Start of Given material
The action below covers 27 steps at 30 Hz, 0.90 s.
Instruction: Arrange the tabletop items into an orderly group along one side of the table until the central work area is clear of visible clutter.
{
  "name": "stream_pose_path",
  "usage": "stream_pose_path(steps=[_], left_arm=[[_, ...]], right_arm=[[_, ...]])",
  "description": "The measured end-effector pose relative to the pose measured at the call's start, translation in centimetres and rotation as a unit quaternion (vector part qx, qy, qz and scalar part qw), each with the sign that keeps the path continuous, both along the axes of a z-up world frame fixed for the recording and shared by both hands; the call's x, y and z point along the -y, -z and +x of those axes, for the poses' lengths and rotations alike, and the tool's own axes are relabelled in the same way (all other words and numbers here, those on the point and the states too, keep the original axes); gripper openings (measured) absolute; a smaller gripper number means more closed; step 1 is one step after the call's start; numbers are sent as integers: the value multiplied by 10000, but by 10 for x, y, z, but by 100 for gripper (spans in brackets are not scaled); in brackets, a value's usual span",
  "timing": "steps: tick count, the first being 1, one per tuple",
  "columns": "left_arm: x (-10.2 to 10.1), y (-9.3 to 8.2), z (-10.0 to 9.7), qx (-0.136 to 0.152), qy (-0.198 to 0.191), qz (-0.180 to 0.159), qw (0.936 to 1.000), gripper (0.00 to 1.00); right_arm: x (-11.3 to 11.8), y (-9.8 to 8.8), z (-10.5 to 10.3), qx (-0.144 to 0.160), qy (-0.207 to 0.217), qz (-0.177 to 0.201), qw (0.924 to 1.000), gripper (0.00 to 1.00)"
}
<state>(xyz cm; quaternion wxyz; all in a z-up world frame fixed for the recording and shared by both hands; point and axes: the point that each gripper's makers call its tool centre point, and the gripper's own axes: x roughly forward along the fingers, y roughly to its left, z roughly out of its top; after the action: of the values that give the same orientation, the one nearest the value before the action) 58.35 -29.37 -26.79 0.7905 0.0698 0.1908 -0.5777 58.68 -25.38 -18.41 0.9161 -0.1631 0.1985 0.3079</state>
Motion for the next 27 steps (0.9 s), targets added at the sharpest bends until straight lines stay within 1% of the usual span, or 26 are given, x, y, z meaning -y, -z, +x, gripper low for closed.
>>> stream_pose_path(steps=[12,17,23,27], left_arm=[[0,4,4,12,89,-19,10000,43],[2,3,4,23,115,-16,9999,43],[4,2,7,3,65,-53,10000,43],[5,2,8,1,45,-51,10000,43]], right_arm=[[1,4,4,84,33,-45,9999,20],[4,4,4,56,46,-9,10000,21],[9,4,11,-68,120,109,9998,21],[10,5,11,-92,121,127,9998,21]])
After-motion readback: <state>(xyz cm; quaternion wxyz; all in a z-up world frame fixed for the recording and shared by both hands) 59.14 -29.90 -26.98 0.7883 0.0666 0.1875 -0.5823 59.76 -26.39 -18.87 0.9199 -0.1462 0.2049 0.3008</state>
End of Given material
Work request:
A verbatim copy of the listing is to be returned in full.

Reply to the task:
The action below covers 27 steps at 30 Hz, 0.90 s.
Instruction: Arrange the tabletop items into an orderly group along one side of the table until the central work area is clear of visible clutter.
{
  "name": "stream_pose_path",
  "usage": "stream_pose_path(steps=[_], left_arm=[[_, ...]], right_arm=[[_, ...]])",
  "description": "The measured end-effector pose relative to the pose measured at the call's start, translation in centimetres and rotation as a unit quaternion (vector part qx, qy, qz and scalar part qw), each with the sign that keeps the path continuous, both along the axes of a z-up world frame fixed for the recording and shared by both hands; the call's x, y and z point along the -y, -z and +x of those axes, for the poses' lengths and rotations alike, and the tool's own axes are relabelled in the same way (all other words and numbers here, those on the point and the states too, keep the original axes); gripper openings (measured) absolute; a smaller gripper number means more closed; step 1 is one step after the call's start; numbers are sent as integers: the value multiplied by 10000, but by 10 for x, y, z, but by 100 for gripper (spans in brackets are not scaled); in brackets, a value's usual span",
  "timing": "steps: tick count, the first being 1, one per tuple",
  "columns": "left_arm: x (-10.2 to 10.1), y (-9.3 to 8.2), z (-10.0 to 9.7), qx (-0.136 to 0.152), qy (-0.198 to 0.191), qz (-0.180 to 0.159), qw (0.936 to 1.000), gripper (0.00 to 1.00); right_arm: x (-11.3 to 11.8), y (-9.8 to 8.8), z (-10.5 to 10.3), qx (-0.144 to 0.160), qy (-0.207 to 0.217), qz (-0.177 to 0.201), qw (0.924 to 1.000), gripper (0.00 to 1.00)"
}
<state>(xyz cm; quaternion wxyz; all in a z-up world frame fixed for the recording and shared by both hands; point and axes: the point that each gripper's makers call its tool centre point, and the gripper's own axes: x roughly forward along the fingers, y roughly to its left, z roughly out of its top; after the action: of the values that give the same orientation, the one nearest the value before the action) 58.35 -29.37 -26.79 0.7905 0.0698 0.1908 -0.5777 58.68 -25.38 -18.41 0.9161 -0.1631 0.1985 0.3079</state>
Motion for the next 27 steps (0.9 s), targets added at the sharpest bends until straight lines stay within 1% of the usual span, or 26 are given, x, y, z meaning -y, -z, +x, gripper low for closed.
>>> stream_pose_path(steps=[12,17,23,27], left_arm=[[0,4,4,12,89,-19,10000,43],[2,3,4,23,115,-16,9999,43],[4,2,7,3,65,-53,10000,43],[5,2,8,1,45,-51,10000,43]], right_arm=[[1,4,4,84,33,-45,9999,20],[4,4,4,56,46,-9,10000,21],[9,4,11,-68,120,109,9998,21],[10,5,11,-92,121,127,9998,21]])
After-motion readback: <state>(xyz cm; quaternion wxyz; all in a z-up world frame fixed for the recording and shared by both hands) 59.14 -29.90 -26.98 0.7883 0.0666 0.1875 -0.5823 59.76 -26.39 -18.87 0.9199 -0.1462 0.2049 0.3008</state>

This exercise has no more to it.